As selective pressures are introduced, we get a range of homogeneity-causing processes. Endogenous selection for harmonious genes, which occurs in sexual species through reproductive compatibility, also occurs in microbial species through developmental entrenchment, and possibly also via lateral transfer, although this while sometimes sufficient, appears not to be necessary nor always sufficient. As the frequency and degree of genetic exchange increases, so too does the contribution of exchange to maintaining homogeneity, and this I call endogenous selection.

Ecological selection, or tracking fitness peaks, is, I think, going to be a much stronger "force" in maintaining genomic homogeneity, and this I call exogenous selection. However, given that stochastic "forces" can cause both differentiation (heterogeneity) and clustering (homogeneity), we might expect that ecological selection is indistinguishable from the BRW model, unless there is both a strong signal of ecological adaptation and functionality of the shared genes, and a relative stability of the genome itself. Of course, sometimes neither information is available, but that is an epistemological problem rather than an ontological or causal one.

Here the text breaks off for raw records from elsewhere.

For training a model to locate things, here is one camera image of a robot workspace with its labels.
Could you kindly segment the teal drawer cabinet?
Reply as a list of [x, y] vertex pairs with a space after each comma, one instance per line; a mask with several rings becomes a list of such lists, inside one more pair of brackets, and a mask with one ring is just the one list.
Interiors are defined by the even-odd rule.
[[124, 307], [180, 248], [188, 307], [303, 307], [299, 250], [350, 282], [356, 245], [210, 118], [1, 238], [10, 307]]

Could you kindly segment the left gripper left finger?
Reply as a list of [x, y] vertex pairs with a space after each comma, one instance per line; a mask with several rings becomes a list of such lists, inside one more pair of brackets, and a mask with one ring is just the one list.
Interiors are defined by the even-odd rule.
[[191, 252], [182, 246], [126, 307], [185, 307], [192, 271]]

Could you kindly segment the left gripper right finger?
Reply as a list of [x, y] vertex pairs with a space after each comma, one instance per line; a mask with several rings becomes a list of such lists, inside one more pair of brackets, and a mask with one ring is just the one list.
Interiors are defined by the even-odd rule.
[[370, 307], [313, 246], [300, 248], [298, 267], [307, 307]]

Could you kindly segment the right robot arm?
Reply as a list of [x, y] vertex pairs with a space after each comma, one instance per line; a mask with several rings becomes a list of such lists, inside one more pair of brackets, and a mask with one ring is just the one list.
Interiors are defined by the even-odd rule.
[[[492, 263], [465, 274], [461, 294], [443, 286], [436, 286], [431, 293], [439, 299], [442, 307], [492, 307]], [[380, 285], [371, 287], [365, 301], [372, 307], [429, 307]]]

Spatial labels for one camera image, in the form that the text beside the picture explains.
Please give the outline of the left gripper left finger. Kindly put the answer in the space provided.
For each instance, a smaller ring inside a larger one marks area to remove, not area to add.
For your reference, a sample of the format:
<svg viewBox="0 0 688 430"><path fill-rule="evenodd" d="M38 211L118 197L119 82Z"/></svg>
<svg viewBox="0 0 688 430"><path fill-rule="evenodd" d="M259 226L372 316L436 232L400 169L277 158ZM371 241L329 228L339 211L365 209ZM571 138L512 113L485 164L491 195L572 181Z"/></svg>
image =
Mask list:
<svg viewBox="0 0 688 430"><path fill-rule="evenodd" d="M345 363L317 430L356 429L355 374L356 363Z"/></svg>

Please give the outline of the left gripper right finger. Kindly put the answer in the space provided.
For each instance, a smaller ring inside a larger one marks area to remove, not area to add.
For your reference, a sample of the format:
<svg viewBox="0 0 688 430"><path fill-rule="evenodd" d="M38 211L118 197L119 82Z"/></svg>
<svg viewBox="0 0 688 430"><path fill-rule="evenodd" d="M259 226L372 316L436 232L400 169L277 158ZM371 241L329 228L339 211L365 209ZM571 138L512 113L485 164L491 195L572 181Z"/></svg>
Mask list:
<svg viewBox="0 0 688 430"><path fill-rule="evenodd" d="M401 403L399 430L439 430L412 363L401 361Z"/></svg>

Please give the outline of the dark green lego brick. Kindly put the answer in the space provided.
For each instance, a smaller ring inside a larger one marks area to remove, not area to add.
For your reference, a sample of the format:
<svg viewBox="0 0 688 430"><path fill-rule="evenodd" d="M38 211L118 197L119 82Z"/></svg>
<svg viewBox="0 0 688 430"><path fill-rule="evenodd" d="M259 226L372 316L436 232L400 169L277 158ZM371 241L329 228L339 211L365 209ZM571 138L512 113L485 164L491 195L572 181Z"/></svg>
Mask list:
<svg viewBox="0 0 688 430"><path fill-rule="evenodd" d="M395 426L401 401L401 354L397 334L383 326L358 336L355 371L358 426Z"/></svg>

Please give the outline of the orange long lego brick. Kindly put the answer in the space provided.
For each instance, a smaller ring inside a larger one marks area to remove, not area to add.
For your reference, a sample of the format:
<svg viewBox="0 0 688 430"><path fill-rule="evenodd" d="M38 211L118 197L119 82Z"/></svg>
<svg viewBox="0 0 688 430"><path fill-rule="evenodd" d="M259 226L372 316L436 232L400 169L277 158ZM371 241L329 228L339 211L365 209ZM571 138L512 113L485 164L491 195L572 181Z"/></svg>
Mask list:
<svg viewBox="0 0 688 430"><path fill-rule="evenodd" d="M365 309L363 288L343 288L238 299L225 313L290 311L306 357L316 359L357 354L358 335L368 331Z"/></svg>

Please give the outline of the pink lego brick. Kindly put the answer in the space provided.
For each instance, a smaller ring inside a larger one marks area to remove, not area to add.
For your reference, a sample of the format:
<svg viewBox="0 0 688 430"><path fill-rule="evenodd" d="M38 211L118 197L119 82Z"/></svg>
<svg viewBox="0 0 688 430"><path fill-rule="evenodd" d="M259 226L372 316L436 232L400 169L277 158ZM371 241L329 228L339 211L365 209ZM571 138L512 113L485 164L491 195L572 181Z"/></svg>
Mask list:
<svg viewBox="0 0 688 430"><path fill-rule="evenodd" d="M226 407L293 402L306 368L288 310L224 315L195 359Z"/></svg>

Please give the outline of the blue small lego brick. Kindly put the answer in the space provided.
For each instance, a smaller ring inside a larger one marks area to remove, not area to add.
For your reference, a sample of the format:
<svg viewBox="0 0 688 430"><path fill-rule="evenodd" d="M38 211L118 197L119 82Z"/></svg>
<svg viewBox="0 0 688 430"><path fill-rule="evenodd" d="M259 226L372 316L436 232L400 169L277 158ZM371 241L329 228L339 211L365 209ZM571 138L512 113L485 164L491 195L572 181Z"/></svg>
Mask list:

Note that this is not going to specify exact and constant criteria for microbial specieshood. There are sexual species that are ephemeral, and there are microbial species that have all the "right" preconditions for being a species in place and yet do not behave like them. This is a first-approximation conception of microbial species, and deviants are highlighted by its adoption, so that the reasons why each one is not a species, or species that fail to meet these conditions are, can be further investigated.

That the basic notion of species is a quasipsecies model is not exactly to return to a phenetic or "typological" notion of species*. Rather it is the recognition that there has to be some phenomenally salient clustering of properties for something to be a species. What we do with it afterwards, how we explain it, or identify it, is a matter of empirical work.

Now to sum up the lessons. I argued that the best way to think of microbial, and by extension all sexual, species is twofold: Templeton's Cohesion concept, and Mallet's Genetic Cluster concept. We need to add to this something like de Querioz's General Lineage concept as well. Templeton gives us a causal requirement. Mallet' gives us a phenomenal requirement. De Querioz gives us the evolutionary, or phylogenetic, precondition. We might therefore specify that a species, microbial or otherwise, is this:
A species is a lineage or set of closely related lineages [De Querioz] that clusters genomically [Mallet] through either stochastic [Pie and Weitz] or cohesive [Templeton] mechanisms and processes, which can be due to exogenous selection tracking fitness peaks or endogenous selection for compatibility with genetic exchange, or some admixture of both.
Add to this my Synapomorphic Species Concept, which is a general specification of the notion of biological species rather than a particular conception:
A species is a lineage separated from other lineages by causal differences in
and you have more than enough from me on species definitions for now...

* I object to the caricature of types that one finds in the biological literature. Types were always more-or-less notions, and they were rarely, if ever, identified with static entities. It's time to put that notion to bed (Winsor 2003)


de Queiroz, Kevin (1998), "The general lineage concept of species, species criteria, and the process of speciation", in Daniel J Howard and Stewart H Berlocher (eds.), Endless forms: species and speciation, New York: Oxford University Press, 57-75.

Mallet, J (1995), "The species definition for the modern synthesis", Trends in Ecology and Evolution 10 (7):294-299.

Pie, Marcio R., and Joshua S. Weitz (2005), "A Null Model of Morphospace Occupation", Am Nat 166 (1):E1-E13. [This paper is not specifically about species concepts, but it transfers nicely to phylogenetic clustering of asexuals.]

Templeton, Alan R. (1989), "The meaning of species and speciation: A genetic perspective", in D Otte and JA Endler (eds.), Speciation and its consequences, Sunderland, MA: Sinauer, 3-27.

Winsor, Mary Pickard (2003), "Non-essentialist methods in pre-Darwinian taxonomy", Biology & Philosophy 18:387-400.